Transcribe all of the data verbatim, please, and leave out its pictures.
━━━━━━━━━━━━━━━━
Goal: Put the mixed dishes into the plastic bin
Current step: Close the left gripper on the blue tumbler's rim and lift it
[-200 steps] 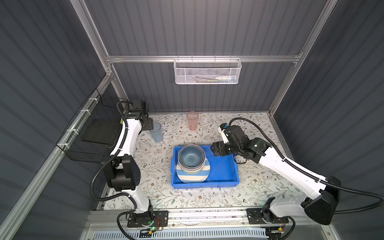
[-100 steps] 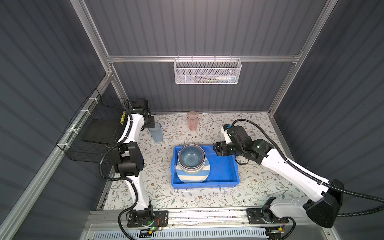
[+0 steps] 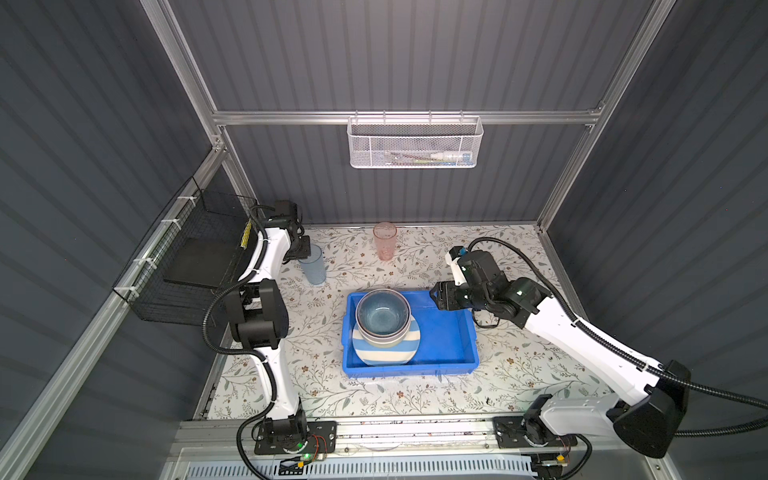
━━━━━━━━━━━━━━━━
» SOLUTION TO THIS EXERCISE
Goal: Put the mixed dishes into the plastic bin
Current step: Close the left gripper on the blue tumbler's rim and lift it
[-200 steps] 
[-100 steps] 
[+0 steps] 

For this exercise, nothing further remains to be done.